# Pallet Chicken Coop



## Fiere (Feb 26, 2014)

We are in the process of building a new coop, since large costs are a deal breaker for us, we decided to make it almost entirely out of pallets. I know here are a lot of pictures of coops made this way on the internet but few have any real "how-to" or "tips and tricks" on the actual builds (we did a lot of research LOL). For anyone thinking of going this route, I figured I'd share our experiences and what is working well for us.

Day one consisted of putting cinder block in for a foundation of sorts. This was by far the most aggravating part, some blocks needed to be dug in, other built up, and to get this part done was about 4.5 hours. 
After that foolishness, we placed the pallets down and toe nailed them together, in alternating directions, ended up putting 4-5 nails on each "joint" of each pallet. We used twelve 40x53" roofing pallets, and 20 bricks in total. The bricks were reclaimed and therefore free 







We then sheeted the floor with plywood we had laying around from other projects that we had either not used or tore down, it's a bit of a franken-floor but the purpose is well served.








Day 2:
This is where things got perplexing with the how-tos we were finding, how to attach the wall pallets to the floor securely, as most seemed to just nail the pallets to the floor. We built a footer the entire way around instead, this is a much, much, better idea as it is more secure and makes things easier to work with. The pallets were then propped up and toe nailed to the footer. As each pallet is put up and toenailed to the footer, straighten it out and nail it to the pallet already in place.
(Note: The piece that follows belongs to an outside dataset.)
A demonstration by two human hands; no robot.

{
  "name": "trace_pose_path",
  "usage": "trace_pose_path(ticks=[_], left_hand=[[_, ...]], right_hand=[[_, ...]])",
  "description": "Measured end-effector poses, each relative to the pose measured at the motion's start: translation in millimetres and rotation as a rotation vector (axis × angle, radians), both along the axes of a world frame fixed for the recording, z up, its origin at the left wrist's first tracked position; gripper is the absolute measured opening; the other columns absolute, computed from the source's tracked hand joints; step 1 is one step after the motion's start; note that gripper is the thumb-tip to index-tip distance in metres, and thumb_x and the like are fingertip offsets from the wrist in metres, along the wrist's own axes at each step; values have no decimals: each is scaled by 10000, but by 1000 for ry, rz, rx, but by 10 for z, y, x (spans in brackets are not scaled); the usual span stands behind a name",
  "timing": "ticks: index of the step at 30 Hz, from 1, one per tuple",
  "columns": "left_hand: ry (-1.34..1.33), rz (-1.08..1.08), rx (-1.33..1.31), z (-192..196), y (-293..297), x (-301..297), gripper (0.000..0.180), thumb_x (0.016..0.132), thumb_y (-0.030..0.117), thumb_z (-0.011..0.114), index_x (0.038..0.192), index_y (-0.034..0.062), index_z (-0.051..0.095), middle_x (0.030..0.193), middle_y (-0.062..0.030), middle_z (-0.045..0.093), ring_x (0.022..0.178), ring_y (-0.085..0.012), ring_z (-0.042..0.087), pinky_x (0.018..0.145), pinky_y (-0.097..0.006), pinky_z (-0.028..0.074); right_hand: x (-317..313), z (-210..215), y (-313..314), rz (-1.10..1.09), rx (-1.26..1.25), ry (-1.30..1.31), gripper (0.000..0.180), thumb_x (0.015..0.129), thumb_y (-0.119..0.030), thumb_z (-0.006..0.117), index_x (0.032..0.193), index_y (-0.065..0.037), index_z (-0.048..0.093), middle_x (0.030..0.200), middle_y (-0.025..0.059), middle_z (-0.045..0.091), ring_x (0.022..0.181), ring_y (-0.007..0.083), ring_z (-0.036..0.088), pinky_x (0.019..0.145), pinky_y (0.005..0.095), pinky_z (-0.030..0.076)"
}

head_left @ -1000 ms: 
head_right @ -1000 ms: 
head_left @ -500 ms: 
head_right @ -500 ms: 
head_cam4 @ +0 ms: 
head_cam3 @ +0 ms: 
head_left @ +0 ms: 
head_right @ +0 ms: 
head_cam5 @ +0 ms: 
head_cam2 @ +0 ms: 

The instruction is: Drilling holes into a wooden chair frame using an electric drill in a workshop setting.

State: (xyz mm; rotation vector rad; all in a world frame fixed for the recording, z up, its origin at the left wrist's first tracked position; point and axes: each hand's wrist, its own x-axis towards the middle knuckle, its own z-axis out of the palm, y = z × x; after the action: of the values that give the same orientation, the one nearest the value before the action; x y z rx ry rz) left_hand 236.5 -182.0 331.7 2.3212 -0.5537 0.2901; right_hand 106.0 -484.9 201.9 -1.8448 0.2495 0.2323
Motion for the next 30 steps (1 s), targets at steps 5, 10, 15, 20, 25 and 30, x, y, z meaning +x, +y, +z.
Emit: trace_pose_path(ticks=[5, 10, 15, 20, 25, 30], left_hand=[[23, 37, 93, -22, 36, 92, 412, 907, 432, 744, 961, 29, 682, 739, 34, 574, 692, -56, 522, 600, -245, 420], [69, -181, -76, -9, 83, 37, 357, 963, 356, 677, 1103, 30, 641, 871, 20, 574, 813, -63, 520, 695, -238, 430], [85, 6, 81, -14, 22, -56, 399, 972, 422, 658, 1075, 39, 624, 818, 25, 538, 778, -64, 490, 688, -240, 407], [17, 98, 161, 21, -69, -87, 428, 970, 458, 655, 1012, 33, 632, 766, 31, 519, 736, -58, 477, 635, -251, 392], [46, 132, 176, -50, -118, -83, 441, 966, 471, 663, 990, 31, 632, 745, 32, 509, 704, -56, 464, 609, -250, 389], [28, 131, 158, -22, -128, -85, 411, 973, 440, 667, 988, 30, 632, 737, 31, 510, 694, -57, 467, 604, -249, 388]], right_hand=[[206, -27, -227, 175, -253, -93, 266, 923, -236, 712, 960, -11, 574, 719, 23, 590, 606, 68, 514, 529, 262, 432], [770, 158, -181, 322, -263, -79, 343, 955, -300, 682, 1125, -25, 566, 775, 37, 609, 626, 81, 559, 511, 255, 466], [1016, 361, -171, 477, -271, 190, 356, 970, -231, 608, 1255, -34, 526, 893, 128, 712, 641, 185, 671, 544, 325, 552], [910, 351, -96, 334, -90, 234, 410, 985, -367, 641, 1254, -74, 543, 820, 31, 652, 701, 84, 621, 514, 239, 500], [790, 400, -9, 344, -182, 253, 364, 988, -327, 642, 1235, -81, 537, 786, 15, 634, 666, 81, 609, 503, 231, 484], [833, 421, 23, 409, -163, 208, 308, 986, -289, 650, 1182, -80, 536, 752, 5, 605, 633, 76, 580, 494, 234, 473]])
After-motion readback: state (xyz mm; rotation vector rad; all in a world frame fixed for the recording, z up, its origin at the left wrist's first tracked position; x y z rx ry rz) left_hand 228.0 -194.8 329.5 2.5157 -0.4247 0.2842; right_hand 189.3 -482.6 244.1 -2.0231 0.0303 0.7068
Another thing we noticed with our searches online, was that most of these builds put the "good" side of the pallet facing out. We decided against this, as we are going to sheet the outside of the coop with plywood, and since we chose pallets with small spacing, we don't need to worry about the chooks getting in behind them. As it stands now, we can leave the inside of the coop unsheeted for now. If we decide at a later date to sheet the interior, we easily can. We aren't forced to do it right away and that keeps costs down.
You can also see in the below picture where the two walls of pallets do not quite meet up. In these spaces, just build a normal stud to fill and brace that area. If you are lucky enough to get all your pallets the same size, you might not need to do this, but beggars can't be choosers sometimes (we are using 6 different types of pallets, most are 48x40, but because you want the main supports of the pallets to run up and down for strength in your walls, that changes the width of some pallets to 40x48).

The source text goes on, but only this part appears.